> **TASK DETAILS**:
Below are records; the lines starting at the one with "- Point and" and ending at the one with "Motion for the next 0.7" must be reproduced exactly, both included. Pictures must not appear.

> **EXERCISE INPUT**:

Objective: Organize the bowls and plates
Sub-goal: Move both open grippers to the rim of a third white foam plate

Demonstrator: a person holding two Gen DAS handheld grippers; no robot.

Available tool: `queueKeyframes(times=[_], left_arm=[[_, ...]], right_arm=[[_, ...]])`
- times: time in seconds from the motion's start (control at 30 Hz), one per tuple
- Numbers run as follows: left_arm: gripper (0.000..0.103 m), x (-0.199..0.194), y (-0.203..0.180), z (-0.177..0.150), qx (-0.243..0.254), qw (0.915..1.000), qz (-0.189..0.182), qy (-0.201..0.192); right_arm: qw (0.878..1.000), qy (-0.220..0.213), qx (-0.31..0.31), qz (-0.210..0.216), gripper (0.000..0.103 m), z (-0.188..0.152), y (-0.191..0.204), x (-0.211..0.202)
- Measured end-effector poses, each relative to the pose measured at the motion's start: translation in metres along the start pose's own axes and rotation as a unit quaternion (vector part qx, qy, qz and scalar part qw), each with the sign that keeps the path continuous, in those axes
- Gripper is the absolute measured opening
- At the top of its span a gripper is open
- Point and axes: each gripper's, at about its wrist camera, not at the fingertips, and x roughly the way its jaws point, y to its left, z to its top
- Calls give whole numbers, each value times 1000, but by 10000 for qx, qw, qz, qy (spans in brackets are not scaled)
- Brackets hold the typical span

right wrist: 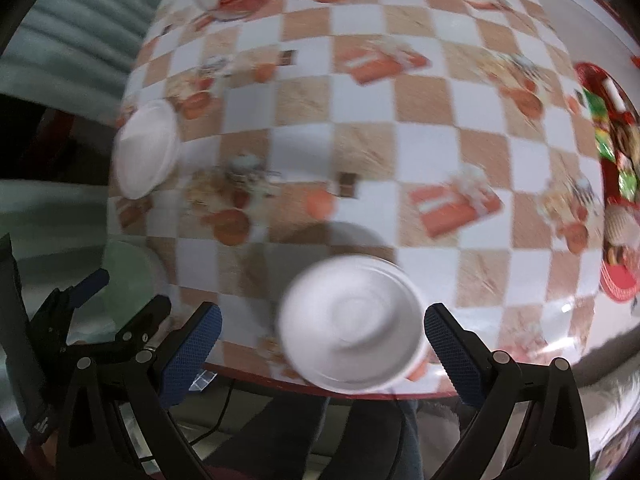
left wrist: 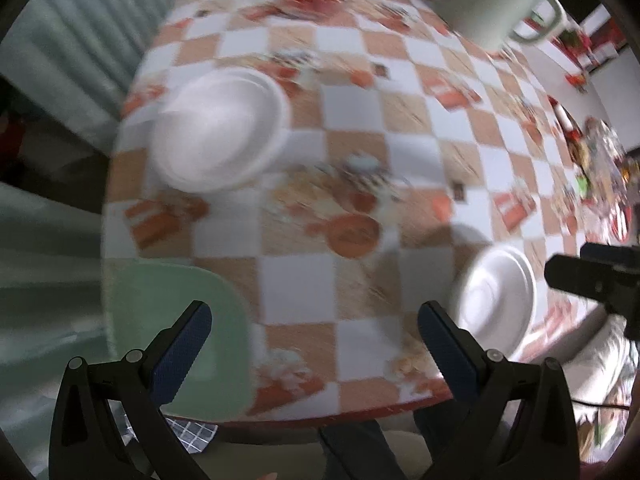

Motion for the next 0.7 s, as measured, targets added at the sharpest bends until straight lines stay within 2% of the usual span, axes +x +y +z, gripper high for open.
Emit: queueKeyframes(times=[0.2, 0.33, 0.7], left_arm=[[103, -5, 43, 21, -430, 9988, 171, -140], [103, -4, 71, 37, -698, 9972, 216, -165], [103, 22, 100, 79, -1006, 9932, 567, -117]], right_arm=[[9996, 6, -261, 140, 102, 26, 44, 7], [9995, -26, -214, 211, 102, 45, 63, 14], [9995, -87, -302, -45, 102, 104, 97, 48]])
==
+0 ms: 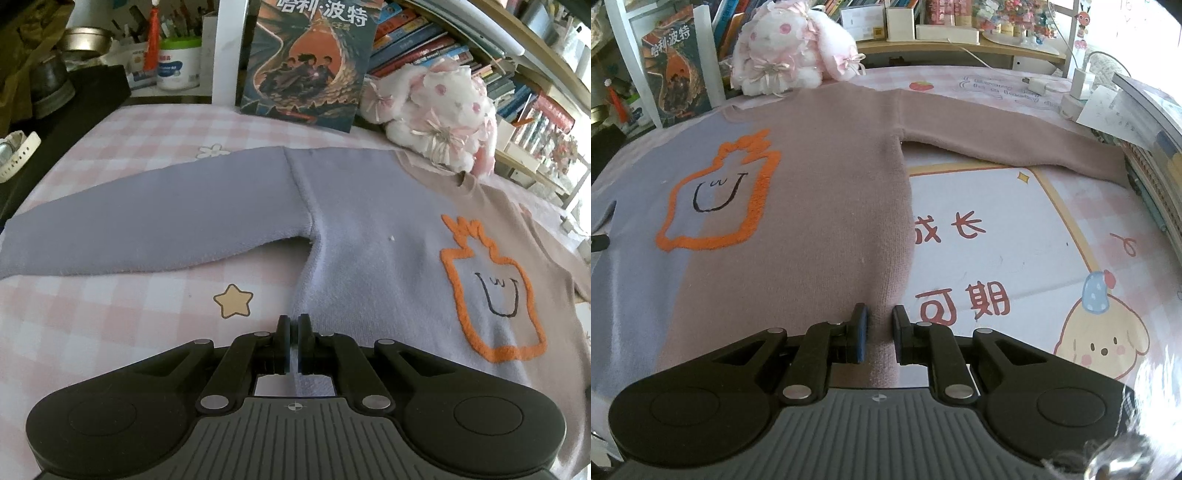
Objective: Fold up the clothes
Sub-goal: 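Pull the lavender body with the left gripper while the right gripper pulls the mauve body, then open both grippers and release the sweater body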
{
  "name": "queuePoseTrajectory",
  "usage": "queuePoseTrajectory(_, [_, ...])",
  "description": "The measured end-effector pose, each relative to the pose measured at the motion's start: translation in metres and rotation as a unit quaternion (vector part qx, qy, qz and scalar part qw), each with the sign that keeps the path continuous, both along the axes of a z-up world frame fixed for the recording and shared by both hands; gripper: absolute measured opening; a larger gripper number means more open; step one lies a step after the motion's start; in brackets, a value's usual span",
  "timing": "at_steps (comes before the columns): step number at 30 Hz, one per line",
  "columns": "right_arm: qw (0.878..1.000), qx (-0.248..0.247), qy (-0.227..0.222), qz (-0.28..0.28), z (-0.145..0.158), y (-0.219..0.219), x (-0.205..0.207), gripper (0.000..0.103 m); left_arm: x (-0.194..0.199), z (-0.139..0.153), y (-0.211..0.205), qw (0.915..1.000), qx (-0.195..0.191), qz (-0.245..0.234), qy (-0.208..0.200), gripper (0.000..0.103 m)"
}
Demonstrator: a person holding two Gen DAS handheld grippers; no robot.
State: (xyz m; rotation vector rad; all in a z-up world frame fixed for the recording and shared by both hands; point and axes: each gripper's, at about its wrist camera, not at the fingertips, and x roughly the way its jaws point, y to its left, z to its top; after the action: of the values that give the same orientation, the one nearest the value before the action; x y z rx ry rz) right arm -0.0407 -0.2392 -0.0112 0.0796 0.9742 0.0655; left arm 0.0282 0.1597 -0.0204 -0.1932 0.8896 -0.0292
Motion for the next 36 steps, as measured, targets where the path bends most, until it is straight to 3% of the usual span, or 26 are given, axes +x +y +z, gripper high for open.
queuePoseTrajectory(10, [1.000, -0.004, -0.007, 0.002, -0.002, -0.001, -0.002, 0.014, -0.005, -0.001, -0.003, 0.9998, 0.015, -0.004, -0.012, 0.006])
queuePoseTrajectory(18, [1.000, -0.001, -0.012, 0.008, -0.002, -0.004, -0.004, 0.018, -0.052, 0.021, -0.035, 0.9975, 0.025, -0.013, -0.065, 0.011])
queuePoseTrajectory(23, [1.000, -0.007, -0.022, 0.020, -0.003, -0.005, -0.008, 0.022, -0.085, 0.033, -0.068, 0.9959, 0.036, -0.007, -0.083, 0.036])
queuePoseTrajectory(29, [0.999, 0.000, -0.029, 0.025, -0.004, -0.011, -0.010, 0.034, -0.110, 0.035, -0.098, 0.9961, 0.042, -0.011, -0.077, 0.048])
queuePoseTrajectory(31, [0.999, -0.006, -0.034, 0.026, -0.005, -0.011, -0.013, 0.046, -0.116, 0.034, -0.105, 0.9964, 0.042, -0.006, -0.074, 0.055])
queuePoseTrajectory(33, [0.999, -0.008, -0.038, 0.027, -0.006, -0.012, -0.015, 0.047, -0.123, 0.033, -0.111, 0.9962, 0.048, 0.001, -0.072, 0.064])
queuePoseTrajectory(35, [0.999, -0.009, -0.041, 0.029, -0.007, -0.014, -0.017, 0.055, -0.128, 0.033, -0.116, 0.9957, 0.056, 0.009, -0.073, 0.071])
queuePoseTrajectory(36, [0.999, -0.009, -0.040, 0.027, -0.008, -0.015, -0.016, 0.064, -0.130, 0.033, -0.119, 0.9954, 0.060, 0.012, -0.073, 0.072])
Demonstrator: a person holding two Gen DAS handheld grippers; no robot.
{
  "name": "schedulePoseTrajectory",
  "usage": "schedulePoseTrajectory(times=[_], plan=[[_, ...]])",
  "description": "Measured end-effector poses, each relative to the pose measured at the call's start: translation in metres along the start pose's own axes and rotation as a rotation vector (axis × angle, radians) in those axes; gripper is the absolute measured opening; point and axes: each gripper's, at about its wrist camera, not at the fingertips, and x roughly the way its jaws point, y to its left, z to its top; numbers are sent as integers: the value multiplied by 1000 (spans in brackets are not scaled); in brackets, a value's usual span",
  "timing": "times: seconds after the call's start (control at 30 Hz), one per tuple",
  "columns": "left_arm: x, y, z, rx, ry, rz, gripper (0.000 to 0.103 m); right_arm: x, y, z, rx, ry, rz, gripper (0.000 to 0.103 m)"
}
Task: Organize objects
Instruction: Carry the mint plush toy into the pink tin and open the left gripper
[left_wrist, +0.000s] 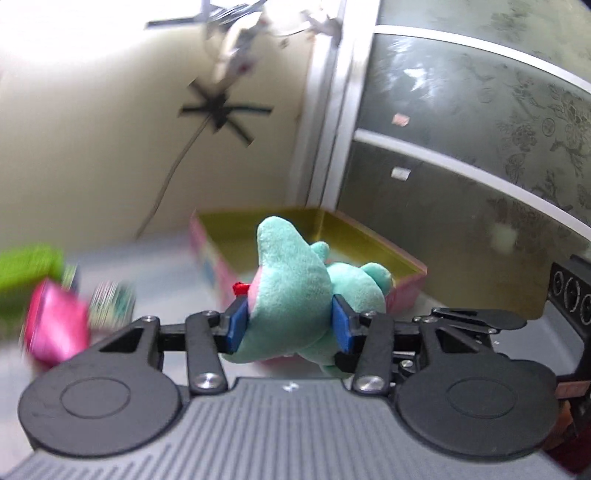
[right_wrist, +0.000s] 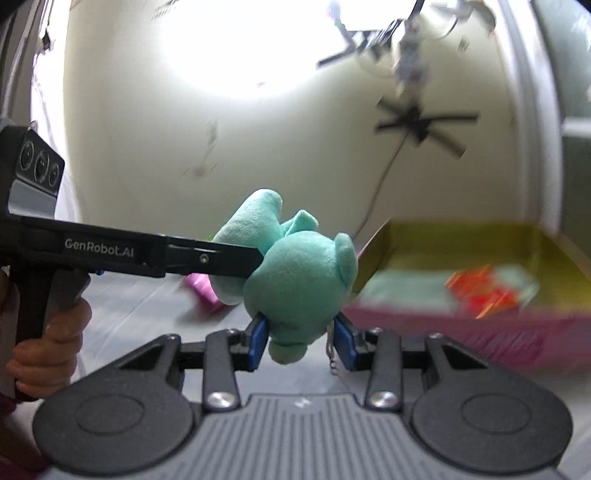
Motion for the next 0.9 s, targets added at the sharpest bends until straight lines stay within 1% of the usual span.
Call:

> **OUTPUT OF THE TASK**:
- Point and axes: each gripper's, at about its wrist camera, not at the fingertips, and x roughly the way its jaws point, y to its left, z to its top
- Calls give whole numbers, each value times 1000, but by 10000 for qx, qw, qz, qy (spans in brackets are not scaled)
- Brackets hold the typical span

right wrist: 
left wrist: 

Motion for the next 0.7 s, as measured, targets added at the sharpest bends until straight lines stay within 2% of the usual span, axes +x +y +z, gripper high for open.

Work on the answer is now done.